About this exercise:
Provide nothing except how many lines of the data contain the word "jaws".

Saved entries
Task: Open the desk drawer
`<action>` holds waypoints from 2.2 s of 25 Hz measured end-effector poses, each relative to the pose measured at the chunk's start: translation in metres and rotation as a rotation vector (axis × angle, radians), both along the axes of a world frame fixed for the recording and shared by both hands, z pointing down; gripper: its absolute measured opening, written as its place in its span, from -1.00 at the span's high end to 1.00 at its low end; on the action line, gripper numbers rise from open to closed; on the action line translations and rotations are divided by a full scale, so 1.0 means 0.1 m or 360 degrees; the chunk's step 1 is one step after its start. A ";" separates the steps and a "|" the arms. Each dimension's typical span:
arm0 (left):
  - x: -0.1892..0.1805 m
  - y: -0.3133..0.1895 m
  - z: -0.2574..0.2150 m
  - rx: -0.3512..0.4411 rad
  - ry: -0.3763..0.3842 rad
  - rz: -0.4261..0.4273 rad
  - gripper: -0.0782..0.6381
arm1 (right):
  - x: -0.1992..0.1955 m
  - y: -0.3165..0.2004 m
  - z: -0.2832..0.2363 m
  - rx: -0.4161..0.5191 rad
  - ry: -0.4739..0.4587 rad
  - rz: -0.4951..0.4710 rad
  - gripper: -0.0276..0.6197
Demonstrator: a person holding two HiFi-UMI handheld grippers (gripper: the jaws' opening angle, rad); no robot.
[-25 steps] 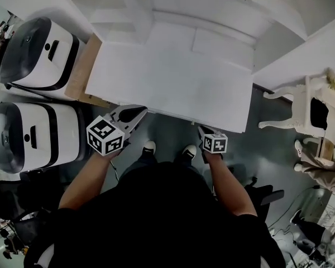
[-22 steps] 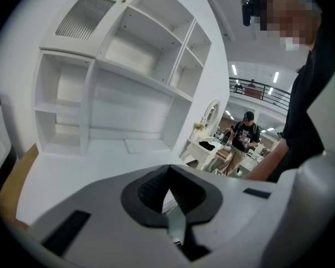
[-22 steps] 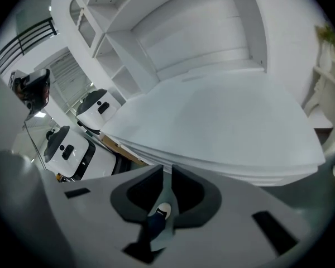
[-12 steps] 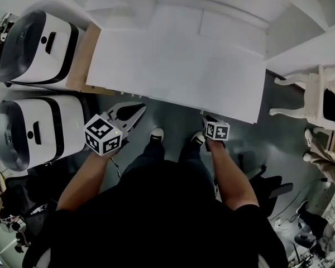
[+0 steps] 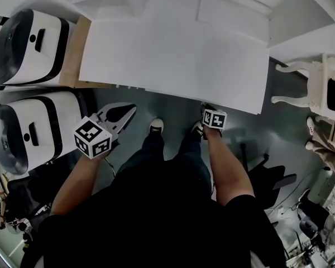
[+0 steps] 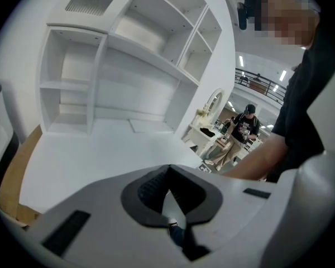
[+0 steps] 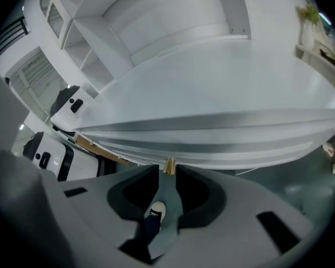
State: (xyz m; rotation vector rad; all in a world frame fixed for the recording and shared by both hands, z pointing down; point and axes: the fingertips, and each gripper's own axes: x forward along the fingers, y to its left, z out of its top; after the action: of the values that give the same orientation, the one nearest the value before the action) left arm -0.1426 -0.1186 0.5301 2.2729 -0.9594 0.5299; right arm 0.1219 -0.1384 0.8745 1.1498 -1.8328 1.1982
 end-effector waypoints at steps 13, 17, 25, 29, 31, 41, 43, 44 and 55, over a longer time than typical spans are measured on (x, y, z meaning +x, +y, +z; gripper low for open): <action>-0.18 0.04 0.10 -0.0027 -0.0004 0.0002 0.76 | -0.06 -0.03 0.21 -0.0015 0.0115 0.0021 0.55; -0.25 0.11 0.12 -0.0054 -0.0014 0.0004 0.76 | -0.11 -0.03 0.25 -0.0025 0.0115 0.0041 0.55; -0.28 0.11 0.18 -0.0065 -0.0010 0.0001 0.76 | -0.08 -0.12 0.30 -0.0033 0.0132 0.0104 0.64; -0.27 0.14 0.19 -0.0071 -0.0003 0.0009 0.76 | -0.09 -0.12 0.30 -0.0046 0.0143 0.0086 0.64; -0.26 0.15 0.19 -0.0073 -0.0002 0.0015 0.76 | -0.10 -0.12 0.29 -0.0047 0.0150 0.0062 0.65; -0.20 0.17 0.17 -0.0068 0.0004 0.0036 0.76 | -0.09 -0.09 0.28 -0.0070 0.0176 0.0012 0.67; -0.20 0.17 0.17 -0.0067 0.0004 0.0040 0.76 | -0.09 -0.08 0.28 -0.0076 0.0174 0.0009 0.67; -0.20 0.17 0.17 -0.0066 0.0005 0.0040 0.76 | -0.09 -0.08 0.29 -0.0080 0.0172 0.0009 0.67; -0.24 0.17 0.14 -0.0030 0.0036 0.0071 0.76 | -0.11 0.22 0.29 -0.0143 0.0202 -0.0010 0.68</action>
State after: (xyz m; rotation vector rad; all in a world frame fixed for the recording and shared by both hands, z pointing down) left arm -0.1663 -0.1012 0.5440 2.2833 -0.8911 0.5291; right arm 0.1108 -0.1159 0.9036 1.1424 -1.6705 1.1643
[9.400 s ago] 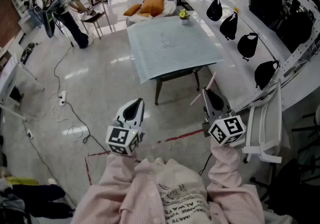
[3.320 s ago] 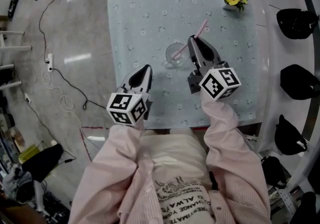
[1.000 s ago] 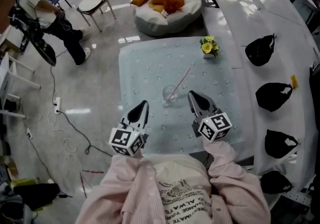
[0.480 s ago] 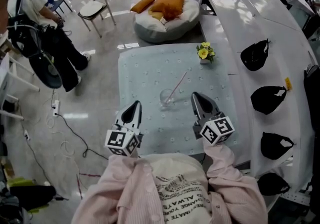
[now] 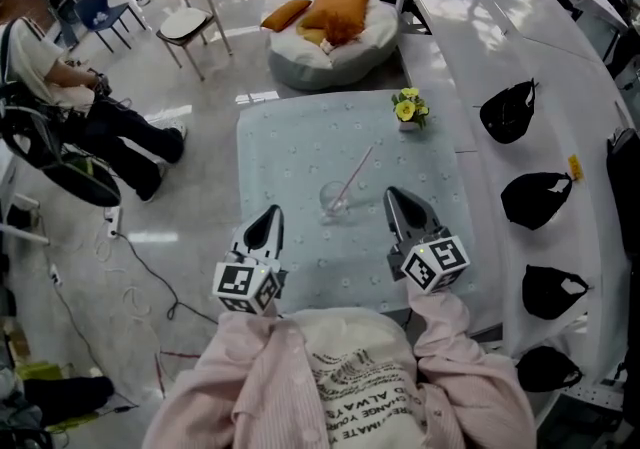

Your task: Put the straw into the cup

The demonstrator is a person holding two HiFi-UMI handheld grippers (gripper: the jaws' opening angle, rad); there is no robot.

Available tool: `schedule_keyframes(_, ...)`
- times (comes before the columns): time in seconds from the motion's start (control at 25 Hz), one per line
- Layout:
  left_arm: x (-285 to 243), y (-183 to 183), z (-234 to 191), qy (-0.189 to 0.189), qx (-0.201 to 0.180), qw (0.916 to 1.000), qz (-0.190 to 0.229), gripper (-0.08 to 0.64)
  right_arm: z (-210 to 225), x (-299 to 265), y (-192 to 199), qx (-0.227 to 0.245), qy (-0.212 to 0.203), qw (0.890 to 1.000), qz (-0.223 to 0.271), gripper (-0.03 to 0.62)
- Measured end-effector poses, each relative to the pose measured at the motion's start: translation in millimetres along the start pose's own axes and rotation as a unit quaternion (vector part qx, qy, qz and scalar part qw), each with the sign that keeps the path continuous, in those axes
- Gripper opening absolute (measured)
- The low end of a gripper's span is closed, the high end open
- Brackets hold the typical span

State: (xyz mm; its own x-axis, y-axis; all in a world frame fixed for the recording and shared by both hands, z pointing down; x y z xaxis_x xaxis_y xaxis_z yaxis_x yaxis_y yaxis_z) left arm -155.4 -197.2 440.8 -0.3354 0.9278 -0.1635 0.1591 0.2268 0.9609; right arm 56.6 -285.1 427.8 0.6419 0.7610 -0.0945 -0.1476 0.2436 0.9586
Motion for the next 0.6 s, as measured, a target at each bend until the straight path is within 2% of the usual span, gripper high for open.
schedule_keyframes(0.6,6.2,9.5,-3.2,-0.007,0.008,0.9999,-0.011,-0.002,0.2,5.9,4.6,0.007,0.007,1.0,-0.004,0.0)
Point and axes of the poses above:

Answer for the task:
2